* _Problem statement_: Go over the listing below line by line, and return each one holding the string "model".

* _Records for the task_:
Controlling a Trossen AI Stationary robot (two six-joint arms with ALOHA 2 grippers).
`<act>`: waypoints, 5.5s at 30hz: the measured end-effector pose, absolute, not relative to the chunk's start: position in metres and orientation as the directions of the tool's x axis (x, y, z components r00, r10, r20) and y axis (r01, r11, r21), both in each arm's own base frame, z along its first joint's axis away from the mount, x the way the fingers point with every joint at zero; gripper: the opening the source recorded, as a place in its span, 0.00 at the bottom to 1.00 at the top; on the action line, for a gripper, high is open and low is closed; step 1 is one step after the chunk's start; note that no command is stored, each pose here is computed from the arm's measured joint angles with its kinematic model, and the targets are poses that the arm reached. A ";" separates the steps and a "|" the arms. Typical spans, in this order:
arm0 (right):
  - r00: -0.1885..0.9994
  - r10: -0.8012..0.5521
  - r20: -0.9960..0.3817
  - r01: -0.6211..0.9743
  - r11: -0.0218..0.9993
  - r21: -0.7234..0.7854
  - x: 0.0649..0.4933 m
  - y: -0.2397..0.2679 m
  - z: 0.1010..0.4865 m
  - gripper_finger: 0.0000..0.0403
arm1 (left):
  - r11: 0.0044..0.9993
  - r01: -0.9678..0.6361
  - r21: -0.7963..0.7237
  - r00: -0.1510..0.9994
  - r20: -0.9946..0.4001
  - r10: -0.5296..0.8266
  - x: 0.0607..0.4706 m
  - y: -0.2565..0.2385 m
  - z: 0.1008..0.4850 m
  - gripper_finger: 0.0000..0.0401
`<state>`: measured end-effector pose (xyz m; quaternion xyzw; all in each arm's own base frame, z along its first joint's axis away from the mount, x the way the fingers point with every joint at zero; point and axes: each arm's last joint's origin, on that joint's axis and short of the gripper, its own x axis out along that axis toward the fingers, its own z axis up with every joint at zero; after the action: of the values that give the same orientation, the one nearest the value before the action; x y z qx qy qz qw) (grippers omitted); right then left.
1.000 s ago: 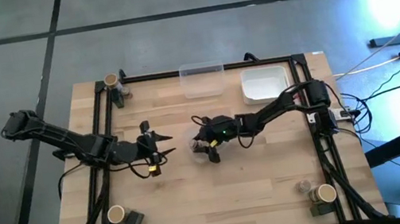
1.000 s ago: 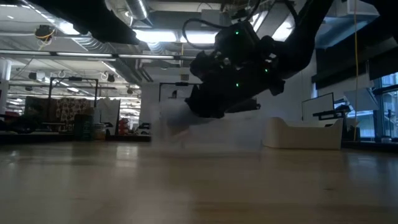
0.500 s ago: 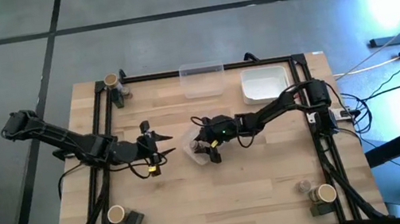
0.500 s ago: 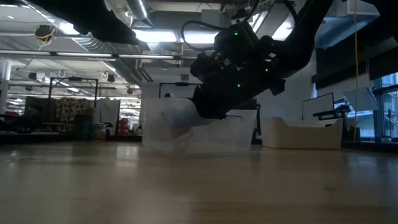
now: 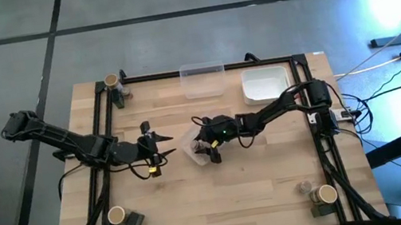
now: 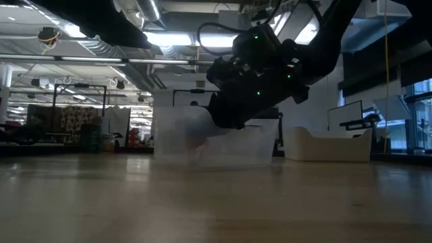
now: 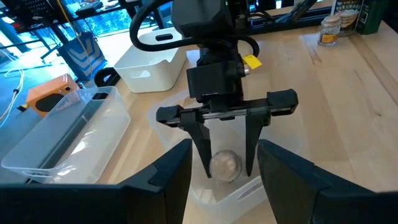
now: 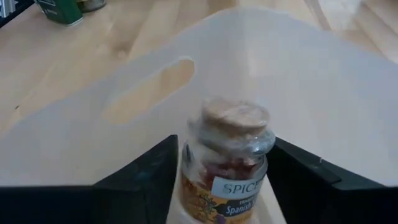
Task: Sort spices by type
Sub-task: Put the middle right transparent seasoning bottle into the bottom transparent bin, then adjust the bottom transparent bin, then put the top left transparent seasoning bottle into the bottom transparent bin
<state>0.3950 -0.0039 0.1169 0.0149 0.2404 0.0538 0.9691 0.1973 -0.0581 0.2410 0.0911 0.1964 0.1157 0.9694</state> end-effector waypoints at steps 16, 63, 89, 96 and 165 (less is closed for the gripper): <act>0.892 0.105 -0.440 -0.107 0.994 0.020 0.373 -0.004 0.188 0.73 | 0.957 -0.192 0.216 0.887 -0.378 0.264 0.199 -0.059 0.237 0.42; 0.514 -0.232 -0.826 0.217 0.967 -0.137 0.302 0.022 0.180 0.73 | 0.824 -0.538 0.178 0.595 -0.612 0.521 0.255 -0.029 0.131 0.42; 0.542 -0.354 -0.762 0.248 0.934 -0.258 0.280 0.012 0.215 0.73 | 0.764 -0.594 0.250 0.529 -0.594 0.606 0.188 0.020 0.290 0.54; 0.545 -0.403 -0.735 0.293 0.913 -0.283 0.273 -0.018 0.187 0.73 | 0.699 -0.643 0.313 0.352 -0.690 0.633 0.190 0.099 0.304 0.69; 0.611 -0.334 -0.717 0.357 0.926 -0.127 0.263 -0.044 0.165 0.73 | 0.864 -0.258 0.433 -0.431 -0.852 0.299 0.188 0.265 0.184 0.68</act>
<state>0.2633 -0.0438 0.1647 0.0141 0.3965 -0.1925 0.8975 0.1875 0.2649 0.1840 0.0128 0.8045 0.2608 0.5334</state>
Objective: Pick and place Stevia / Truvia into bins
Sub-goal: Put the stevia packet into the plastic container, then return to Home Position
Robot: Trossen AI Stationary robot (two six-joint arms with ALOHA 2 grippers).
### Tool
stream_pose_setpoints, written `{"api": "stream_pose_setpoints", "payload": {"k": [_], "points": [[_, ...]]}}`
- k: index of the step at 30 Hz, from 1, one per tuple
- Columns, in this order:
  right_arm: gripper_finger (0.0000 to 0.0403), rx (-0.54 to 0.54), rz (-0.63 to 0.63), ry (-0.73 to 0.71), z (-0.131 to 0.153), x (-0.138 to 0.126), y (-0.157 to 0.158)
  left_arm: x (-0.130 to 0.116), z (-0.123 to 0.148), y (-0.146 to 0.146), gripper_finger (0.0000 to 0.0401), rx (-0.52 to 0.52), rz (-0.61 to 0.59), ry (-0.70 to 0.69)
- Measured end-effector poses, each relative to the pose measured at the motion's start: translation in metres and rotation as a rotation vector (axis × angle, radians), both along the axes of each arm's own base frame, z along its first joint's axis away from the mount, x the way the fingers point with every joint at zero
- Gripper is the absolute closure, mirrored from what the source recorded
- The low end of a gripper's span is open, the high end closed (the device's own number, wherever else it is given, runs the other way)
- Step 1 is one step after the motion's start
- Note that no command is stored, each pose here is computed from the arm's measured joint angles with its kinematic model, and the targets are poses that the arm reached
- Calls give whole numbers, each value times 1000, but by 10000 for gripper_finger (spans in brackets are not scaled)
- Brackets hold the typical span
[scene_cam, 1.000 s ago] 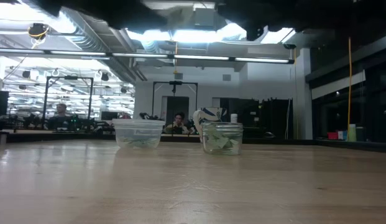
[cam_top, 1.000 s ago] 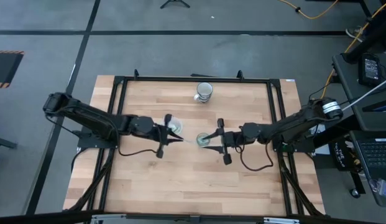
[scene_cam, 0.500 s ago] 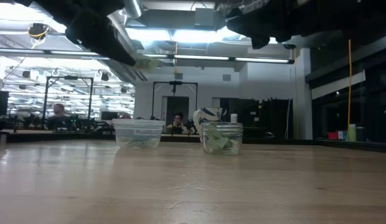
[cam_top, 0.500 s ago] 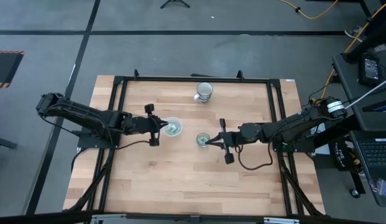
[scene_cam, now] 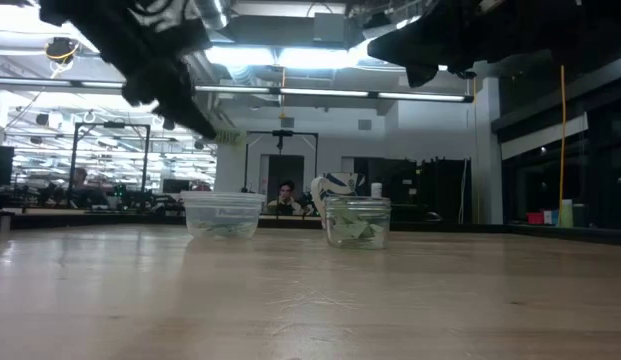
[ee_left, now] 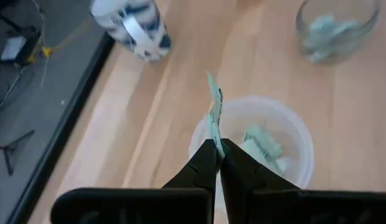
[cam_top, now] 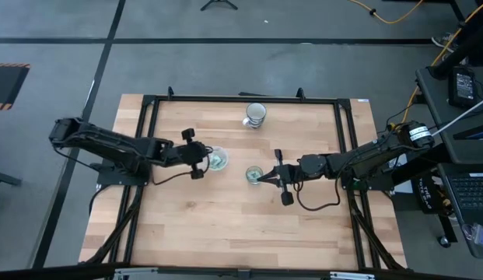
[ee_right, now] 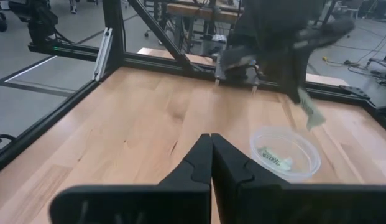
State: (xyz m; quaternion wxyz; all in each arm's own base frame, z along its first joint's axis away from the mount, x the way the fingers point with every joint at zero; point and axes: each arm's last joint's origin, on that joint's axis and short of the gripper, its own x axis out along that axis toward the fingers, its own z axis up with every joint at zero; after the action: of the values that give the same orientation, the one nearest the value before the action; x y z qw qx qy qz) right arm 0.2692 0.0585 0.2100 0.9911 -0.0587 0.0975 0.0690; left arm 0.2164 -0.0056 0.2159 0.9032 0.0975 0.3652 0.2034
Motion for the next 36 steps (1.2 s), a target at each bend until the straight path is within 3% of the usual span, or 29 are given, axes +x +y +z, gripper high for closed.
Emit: {"api": "stream_pose_setpoints", "payload": {"k": [6,16,36], "points": [[400,3,-1,1,0,0,0,13,-24,3,397,-66,-39,116],[399,3,-1,1,0,0,0,23,-50,3,396,-50,-26,225],[398,1,-2,23,-2,0,0,28,-47,5,328,47,-17,185]]}}
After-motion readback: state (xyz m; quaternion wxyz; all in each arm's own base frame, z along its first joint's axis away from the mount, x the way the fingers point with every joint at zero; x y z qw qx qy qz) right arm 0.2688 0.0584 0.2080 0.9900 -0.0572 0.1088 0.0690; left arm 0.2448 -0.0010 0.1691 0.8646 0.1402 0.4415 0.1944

* _Exercise output_:
`<act>`: waypoints, 5.5s at 30hz: the measured end-effector pose, absolute, not relative to the chunk's start: position in metres and orientation as the directions of the tool's x axis (x, y, z components r00, r10, r20) and y axis (r01, r11, r21), both in each arm's own base frame, z along its first joint's axis away from the mount, x the way the fingers point with every joint at zero; gripper: the opening the source recorded, as a place in its span, 0.00 at the bottom to 1.00 at the top; on the action line, for a gripper, high is open and low is closed; step 1 is one step after the chunk's start; note that no command is stored, each pose here is computed from the arm's measured joint angles with its kinematic model, and the targets are poses that the arm reached. A ";" separates the steps and a "|" the arms. Typical spans, in this order:
- Note that no command is stored, each pose here is computed from the arm's measured joint angles with its kinematic model, and the targets are poses that the arm reached

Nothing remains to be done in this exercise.